Covers only Deterministic GD: Actual LoRA uses SGD (stochastic batches). Generalizing to stochastic noise requires additional tools like four-moment bounds, which the authors leave for future work.
No Analysis of Convex/Strongly Convex Cases: Classic GD has \(O(1/T)\) or \(O((1-\mu/L)^T)\) rates under convexity; LoRA re-parameterization destroys original convexity, and whether faster convergence exists remains unclear.
LR Formulas Depend on Original Gradient \(\nabla\mathcal{L}(E_1 V_t V_t^T E_2)\): Real-world LoRA usually computes \(xA^T B^T\) to save memory without explicitly constructing \(BA\), making \(\eta^{adapt}\) computationally expensive; \(\eta^{adapt2}\) mitigates this using loss instead of gradient but still requires extra evaluation.
Lack of Lower Bound for \(O(1/\log T)\): The authors did not prove that this rate is tight—it could potentially be faster; the theory currently provides only an upper bound.
Exclusion of Common Variants (QLoRA, ReLoRA, LoRA+): Theoretical analysis of these variants is not covered.
Relaxed Constants in Multi-matrix Extension: Lemma 3.6 yields \(\tilde{\mathcal{L}}\) as \(2L\)-Lipschitz smooth rather than \(L\); accumulated constants may not be optimal at scale.

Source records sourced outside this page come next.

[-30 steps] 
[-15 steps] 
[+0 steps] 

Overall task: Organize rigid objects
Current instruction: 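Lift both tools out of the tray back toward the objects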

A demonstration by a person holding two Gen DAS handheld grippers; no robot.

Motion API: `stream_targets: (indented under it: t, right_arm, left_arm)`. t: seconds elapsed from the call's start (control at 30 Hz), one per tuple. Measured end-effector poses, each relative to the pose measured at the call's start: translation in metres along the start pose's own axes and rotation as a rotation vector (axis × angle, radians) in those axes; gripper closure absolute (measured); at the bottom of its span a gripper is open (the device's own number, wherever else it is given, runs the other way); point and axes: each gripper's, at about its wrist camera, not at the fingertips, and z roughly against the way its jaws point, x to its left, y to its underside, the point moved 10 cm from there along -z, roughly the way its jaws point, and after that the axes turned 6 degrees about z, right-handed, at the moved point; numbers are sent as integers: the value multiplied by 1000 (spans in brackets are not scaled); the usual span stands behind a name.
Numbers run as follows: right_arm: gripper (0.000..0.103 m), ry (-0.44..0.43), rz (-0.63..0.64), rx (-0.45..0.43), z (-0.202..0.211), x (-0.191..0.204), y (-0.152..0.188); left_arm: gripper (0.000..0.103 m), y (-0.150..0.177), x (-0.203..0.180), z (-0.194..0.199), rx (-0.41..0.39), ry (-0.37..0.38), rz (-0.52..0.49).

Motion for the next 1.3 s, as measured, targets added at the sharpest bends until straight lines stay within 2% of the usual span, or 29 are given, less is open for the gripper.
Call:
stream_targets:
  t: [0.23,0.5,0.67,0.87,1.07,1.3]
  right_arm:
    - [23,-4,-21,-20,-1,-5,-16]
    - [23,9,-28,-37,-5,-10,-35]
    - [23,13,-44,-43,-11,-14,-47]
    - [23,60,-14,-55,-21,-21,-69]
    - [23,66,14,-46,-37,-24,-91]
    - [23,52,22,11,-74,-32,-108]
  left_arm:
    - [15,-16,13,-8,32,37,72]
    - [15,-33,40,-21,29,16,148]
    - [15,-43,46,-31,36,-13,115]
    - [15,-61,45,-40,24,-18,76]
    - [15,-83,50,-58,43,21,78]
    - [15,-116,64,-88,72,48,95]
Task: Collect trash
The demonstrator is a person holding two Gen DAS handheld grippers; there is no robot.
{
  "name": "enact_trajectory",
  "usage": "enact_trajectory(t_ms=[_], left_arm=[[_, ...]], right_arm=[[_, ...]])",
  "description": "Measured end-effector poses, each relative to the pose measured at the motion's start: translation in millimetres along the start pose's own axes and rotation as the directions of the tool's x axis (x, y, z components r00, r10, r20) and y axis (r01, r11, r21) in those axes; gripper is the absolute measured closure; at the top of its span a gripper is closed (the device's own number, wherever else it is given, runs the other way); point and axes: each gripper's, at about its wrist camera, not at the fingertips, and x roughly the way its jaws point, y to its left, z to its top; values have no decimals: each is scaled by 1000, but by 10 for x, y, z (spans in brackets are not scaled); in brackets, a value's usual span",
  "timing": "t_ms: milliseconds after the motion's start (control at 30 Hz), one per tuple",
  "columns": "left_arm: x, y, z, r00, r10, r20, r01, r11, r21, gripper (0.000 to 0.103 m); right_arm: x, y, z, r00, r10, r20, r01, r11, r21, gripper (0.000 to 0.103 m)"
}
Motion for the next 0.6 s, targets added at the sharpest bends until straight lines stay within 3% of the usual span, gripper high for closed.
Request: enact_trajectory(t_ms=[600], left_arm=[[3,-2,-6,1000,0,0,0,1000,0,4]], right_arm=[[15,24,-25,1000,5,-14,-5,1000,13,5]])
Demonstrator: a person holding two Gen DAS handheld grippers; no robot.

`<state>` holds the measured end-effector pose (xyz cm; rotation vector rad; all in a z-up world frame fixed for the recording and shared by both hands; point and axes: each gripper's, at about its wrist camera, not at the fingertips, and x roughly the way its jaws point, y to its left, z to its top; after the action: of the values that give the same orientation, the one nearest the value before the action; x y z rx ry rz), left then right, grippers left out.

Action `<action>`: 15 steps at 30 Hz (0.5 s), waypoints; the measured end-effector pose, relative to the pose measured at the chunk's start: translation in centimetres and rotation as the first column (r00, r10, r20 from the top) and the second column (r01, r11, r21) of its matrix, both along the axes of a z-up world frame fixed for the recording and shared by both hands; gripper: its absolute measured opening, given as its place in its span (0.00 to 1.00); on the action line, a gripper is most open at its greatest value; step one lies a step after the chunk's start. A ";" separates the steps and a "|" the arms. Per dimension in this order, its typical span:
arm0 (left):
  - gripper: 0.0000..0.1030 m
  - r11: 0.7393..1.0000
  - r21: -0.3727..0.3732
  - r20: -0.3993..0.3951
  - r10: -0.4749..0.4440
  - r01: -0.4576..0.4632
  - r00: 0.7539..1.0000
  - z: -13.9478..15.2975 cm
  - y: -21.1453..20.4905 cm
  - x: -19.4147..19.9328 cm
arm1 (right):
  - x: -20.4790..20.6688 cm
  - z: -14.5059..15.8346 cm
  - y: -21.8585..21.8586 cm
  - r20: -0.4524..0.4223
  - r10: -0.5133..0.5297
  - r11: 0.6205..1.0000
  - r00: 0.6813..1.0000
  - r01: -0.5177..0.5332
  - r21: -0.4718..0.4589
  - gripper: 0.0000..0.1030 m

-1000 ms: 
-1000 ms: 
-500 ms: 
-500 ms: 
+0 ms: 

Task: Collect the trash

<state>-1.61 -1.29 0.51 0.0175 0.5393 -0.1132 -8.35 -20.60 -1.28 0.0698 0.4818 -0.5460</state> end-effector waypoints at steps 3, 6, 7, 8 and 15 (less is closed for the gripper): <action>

vs Jiang 2024 / Ghiasvand 2025: Both assume uniform bounds on \(A, B\) norms, essentially forcing Lipschitzness; this paper removes this assumption with a novel proof for non-Lipschitz challenges.
vs NTK-like Analysis (Jang 2024, Hayou 2024): These provide only asymptotic properties in infinite-width limits, whereas this work provides non-asymptotic rates for finite models.
vs RAC-LoRA / Bernoulli-LoRA: These variants update only one adapter to maintain Lipschitz smoothness and do not match actual LoRA; this paper analyzes original synchronous LoRA directly.
vs GaLore / RSO / LDAdam: These are LoRA-like low-rank memory optimizers with different update rules; this work proves results for LoRA itself but provides a similar analytical paradigm.
vs General Burer-Monteiro Theory: This paper's proof covers GD convergence for BM parameterization, bridging to the BM optimization and semidefinite programming literature.
vs LoRA+ (Hayou 2024): LoRA+ proposes different learning rates for \(A\) and \(B\); the position-dependent LR in this work is an independent strategy, and the two could be combined.

Rating¶

Novelty: ⭐⭐⭐⭐⭐ Resolves a core difficulty in LoRA convergence theory with new proving techniques (\(V\) re-parameterization + modified descent lemma).
Experimental Thoroughness: ⭐⭐⭐⭐ Validated across three tiers (Logistic regression + ResNet-18 + TinyLlama); sufficient to support the theory given it is an optimization paper.
Writing Quality: ⭐⭐⭐⭐⭐ Clear three-step proof structure with well-explained motivations and natural transitions from theory to experiments.
Value: ⭐⭐⭐⭐ High theoretical value (clean answer for LoRA convergence); moderate practical value (adaptive LR schemes are worth testing in real fine-tuning).